A polarização política está matando a capacidade da sociedade brasileira de reagir unida e coordenada à crise do outro vírus.

Para quem não sabe, o Ministro da Economia e o Presidente da Câmara não se falam diretamente há um mês.

Já o Presidente da República hoje em dia fala diretamente com apenas dois ou três governadores, enquanto os outros 23 buscam interlocutores em outras áreas do Governo, onde há gente muito bem intencionada, mas sem o poder da caneta.

É irônico que, no País que fez uma catarse nos últimos anos falando mal da ‘velha política’, a velha — noves fora a corrupção — nunca fez tanta falta.  Seria apenas irônico, se também não fosse trágico.

A hora exige diálogo, saber escutar e capacidade de articular.

Não nos iludamos: enquanto o setor privado passa a semana inteira tentando salvar os balanços das empresas, o País está perigosamente à deriva.

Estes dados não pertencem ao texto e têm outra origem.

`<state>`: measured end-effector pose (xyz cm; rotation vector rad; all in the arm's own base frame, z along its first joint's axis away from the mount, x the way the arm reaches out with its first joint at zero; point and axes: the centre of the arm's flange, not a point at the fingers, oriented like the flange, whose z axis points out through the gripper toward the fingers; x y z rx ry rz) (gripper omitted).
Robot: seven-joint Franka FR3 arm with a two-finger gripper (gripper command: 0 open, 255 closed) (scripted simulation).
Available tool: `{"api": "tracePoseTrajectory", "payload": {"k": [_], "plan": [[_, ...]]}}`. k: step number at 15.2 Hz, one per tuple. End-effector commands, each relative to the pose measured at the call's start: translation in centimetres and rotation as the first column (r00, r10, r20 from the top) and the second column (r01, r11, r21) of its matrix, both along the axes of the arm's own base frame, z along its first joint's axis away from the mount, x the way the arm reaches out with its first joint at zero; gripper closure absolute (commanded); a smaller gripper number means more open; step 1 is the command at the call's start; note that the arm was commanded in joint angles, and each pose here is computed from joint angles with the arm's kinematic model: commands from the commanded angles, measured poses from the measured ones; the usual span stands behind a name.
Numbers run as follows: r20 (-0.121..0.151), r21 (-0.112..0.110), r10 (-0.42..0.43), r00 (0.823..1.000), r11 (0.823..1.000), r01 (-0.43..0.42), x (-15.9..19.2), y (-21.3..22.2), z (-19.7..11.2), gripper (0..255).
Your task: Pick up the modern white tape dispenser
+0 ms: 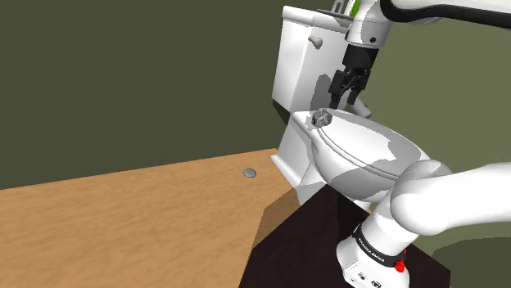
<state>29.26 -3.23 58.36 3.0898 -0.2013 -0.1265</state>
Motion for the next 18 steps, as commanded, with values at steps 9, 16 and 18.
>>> {"api": "tracePoseTrajectory", "payload": {"k": [9, 16, 18], "plan": [[-0.074, -0.024, 0.328, 0.942, 0.944, -0.33, 3.0, -8.3, -4.3, 0], [-0.142, -0.024, 0.582, 0.801, 0.806, -0.591, 7.5, -14.5, -8.1, 0], [-0.161, -0.021, 0.646, 0.746, 0.754, -0.657, 9.1, -16.0, -9.2, 0]]}}
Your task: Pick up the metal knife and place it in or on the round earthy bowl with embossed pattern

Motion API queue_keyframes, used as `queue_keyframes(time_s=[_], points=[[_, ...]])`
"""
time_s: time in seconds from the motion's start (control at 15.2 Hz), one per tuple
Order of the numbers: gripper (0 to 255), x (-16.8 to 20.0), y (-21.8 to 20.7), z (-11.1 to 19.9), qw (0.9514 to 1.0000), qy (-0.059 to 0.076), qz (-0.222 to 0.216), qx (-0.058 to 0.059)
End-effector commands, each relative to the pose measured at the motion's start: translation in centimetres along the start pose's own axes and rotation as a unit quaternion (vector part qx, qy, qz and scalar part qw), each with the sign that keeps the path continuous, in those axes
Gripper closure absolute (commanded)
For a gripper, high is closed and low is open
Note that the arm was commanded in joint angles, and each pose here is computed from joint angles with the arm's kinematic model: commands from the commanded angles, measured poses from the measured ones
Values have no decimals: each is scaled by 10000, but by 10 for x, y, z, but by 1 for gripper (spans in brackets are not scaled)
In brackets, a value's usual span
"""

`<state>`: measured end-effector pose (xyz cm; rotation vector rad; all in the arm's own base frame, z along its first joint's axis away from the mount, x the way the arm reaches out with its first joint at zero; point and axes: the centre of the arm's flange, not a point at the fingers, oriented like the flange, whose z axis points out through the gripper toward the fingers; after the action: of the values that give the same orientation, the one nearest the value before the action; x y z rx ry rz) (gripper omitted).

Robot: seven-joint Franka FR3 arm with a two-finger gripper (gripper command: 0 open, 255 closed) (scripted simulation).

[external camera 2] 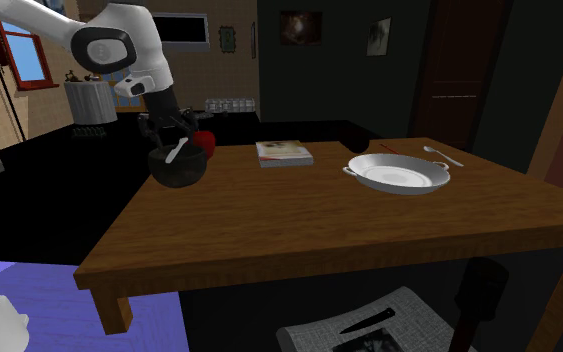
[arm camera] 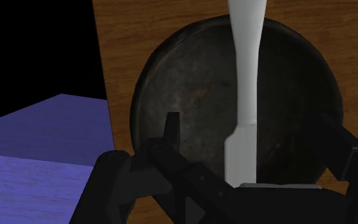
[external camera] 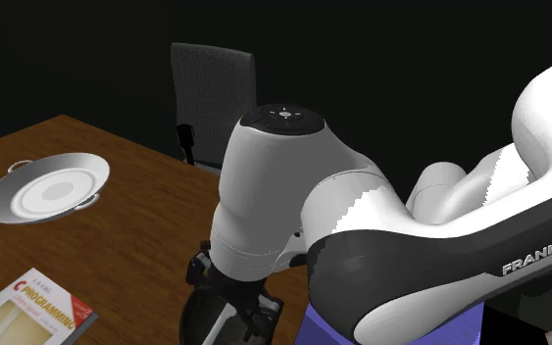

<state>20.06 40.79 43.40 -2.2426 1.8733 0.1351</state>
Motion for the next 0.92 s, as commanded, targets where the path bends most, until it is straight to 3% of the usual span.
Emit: queue_keyframes(time_s=[0.0,0.07,0.33,0.86], points=[[0,0,0,0,10000,1,0,-2],[0,0,0,0,10000,2,0,-2],[0,0,0,-50,10000,2,0,-2],[0,0,0,-50,10000,2,0,-2]])
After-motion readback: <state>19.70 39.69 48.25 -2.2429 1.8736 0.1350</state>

Uma guerra exige união, e estas não são só palavras bonitas.  A união é condição essencial para o País se coordenar, se ajudar, para alocar os custos da crise junto a quem mais pode e aliviar tempestivamente quem mais precisa.  A união cria e sustenta um ecossistema de cooperação em que as melhores ideias dão um passo à frente, são reconhecidas e adotadas, enquanto o interesse político, pessoal e partidário é colocado em escanteio até que a vida volte ao normal.

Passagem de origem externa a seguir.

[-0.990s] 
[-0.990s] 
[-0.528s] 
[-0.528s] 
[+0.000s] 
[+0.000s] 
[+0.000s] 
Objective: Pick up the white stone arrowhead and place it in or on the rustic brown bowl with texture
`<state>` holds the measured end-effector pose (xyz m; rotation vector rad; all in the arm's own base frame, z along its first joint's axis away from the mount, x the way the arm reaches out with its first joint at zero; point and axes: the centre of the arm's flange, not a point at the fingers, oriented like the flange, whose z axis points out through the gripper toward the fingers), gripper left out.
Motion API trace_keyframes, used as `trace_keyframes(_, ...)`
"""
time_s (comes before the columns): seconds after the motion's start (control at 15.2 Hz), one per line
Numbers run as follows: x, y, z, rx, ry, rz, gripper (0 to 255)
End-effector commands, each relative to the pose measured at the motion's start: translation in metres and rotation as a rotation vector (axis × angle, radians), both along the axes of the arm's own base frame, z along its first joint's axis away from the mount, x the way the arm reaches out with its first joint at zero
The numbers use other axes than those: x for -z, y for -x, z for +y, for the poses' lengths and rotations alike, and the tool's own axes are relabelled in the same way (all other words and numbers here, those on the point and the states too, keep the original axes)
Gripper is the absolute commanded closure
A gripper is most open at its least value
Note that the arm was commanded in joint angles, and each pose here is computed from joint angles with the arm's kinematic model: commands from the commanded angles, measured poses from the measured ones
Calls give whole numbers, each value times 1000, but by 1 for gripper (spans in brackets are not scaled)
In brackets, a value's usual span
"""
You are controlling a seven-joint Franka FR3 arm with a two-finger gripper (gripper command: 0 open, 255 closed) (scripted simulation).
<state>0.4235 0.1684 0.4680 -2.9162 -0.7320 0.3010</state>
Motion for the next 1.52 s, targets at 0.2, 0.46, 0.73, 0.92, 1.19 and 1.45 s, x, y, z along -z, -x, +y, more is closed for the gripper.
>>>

Muito dano já foi feito, mas ainda há tempo de corrigir o rumo.  Cada empresário tem poder de influência; cada deputado e senador tem a capacidade — o dever! — de olhar além de seu interesse mais imediato ou paroquial.  Cada editor de veículo tem o poder de pautar o País de uma forma construtiva; cada cidadão tem alguém a quem convencer.

Pela sua incapacidade de falar a todos e governar para todos, a Presidência da República está, para todos os efeitos práticos, fora de combate.  O Presidente gasta seu tempo produzindo soundbites na entrada e na saída do Palácio, e em visitas fotográficas para demonstrar proximidade com o povo.

Já o presidente da Câmara foi forçado ao papel de primeiro-ministro de fato, na medida em que as demandas da sociedade hoje se direcionam antes ao Congresso que ao Planalto.  

Com sua ponte com Rodrigo Maia dinamitada, Paulo Guedes passou a semana se reunindo com bancadas de diversos partidos, segundo relatos de alguns deles.   O ministro trabalha duro mas seu processo é ineficaz:  a mediação de uma Casa Civil política e o restabelecimento de relações com a presidência da Câmara facilitariam o processo e seriam de muito mais serventia ao País.

Os governadores — que querem resolver todos os seus problemas num grande pacote de ajuda — precisam botar a mão na consciência.  Deve ser lindo morar num País em que os estados voltaram magicamente à solvência ao custo de quebrar a União.

No ano passado, o Brasil conseguiu um feito enorme: aprovamos uma reforma da Previdência que vai economizar R$ 800 bilhões ao longo de 10 anos.

Na França, nem um Emmanuel Macron muito articulado e com ampla maioria no Congresso conseguiu fazer o que o Brasil fez.

E como conseguimos?

Primeiro, através de um debate exaustivo na sociedade, e segundo, com dois elementos que faltam agora:  um experiente interlocutor político — Rogério Marinho, hoje ministro — e os presidentes da Câmara e do Senado em contato diário e construtivo com o Ministro da Economia.

De lá para cá, o que poderia ser um mapa para as negociações das outras reformas foi comido pela traça da polarização no armário da intolerância.

Pouco depois da virada do ano, tivemos a Guerra das Emendas Parlamentares.  Ela começou como uma escaramuça, mas logo evoluiu quando o Presidente chamou o povo para a rua porque o Congresso supostamente estava lhe “usurpando” poderes.  

O fato é que a distância entre os Poderes aumentou — num momento em que precisamos construir pontes e fortalecer canais.

Ao que consta, o Planalto está ocupado por militares com um profundo senso de dever e vontade de acertar, mas esta crise, apesar de ser uma guerra, não precisa de um Caxias, precisa de Política.  Política:  a arte de propor, ouvir uma outra ideia, ceder em algo para avançarmos juntos.

Os militares são treinados em estratégia e planejamento, mas a carreira da caserna nunca lhes exigiu “sentar e negociar”.  

Ainda assim, talvez só eles possam trazer todos os donos de caneta e voto para a mesa que pode salvar o País.